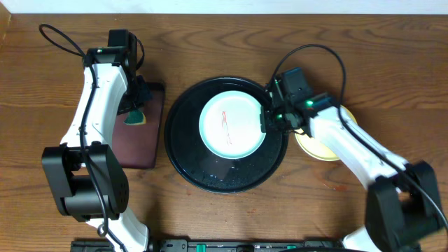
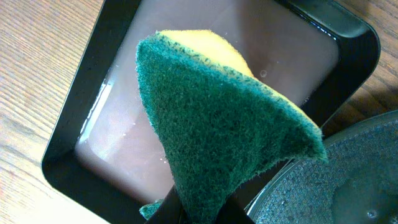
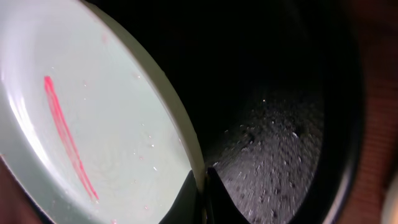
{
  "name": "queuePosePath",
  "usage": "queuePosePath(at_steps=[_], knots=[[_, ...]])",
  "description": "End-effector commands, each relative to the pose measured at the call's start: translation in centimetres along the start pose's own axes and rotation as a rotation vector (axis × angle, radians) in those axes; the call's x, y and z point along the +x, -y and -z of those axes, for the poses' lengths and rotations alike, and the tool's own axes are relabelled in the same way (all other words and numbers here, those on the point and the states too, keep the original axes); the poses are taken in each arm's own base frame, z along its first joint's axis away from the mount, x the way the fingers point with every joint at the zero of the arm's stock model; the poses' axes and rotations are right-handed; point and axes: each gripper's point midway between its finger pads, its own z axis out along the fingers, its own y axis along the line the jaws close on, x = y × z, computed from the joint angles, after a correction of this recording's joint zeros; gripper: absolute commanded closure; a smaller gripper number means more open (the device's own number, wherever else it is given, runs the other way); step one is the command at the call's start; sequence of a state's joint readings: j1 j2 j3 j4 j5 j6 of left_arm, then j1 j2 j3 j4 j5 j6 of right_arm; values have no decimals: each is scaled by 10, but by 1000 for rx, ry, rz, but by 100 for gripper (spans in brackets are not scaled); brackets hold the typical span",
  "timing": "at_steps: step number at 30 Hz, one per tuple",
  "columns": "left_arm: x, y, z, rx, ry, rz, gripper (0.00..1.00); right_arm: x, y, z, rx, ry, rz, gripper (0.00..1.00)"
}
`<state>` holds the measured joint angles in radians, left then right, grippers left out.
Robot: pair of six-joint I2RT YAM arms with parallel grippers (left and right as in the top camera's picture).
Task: Clean dirty plates on tray and stack at the side
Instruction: 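Grasp the red-streaked green plate rim with the right gripper and drag it to tray center, then scrub the red-streaked green plate with the sponge in the left gripper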
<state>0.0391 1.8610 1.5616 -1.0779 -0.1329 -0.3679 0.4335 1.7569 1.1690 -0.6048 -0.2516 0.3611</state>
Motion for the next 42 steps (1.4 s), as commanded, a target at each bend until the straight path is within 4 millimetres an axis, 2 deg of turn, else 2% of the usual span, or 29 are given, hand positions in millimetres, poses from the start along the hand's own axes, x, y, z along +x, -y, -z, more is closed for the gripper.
queuePosePath(at_steps=[1, 7, 15, 21, 24, 31, 36, 42], knots=[[4, 0, -4, -12, -18, -15, 93, 3, -7, -23, -20, -61, 2, 99], [16, 28, -1, 73, -47, -57, 92, 2, -18, -53, -35, -103, 4, 99], [34, 75, 9, 128, -28, -101, 92, 20, -10, -92, -21, -184, -165, 99], [46, 116, 15, 174, 20, -167, 93, 18, -11, -93, -35, -181, -164, 99], [56, 128, 14, 177, 15, -185, 93, 18, -12, -93, -37, -179, -163, 99], [88, 145, -16, 146, -77, -263, 92, 18, -12, -93, -37, -179, -163, 99], [117, 169, -36, 243, -195, -420, 93, 18, -12, -93, -38, -178, -162, 99], [131, 175, -50, 265, -260, -471, 92, 18, -13, -93, -39, -178, -158, 99]])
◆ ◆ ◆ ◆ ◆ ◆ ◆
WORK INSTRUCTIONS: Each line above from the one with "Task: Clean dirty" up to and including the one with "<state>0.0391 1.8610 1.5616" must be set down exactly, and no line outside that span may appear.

RESULT BELOW:
Task: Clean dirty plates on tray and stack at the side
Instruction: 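Grasp the red-streaked green plate rim with the right gripper and drag it to tray center, then scrub the red-streaked green plate with the sponge in the left gripper
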<state>0.0391 1.8610 1.5616 -1.0779 -0.1329 -0.3679 0.4335 1.7569 1.1690 -0.6048 -0.2516 0.3611</state>

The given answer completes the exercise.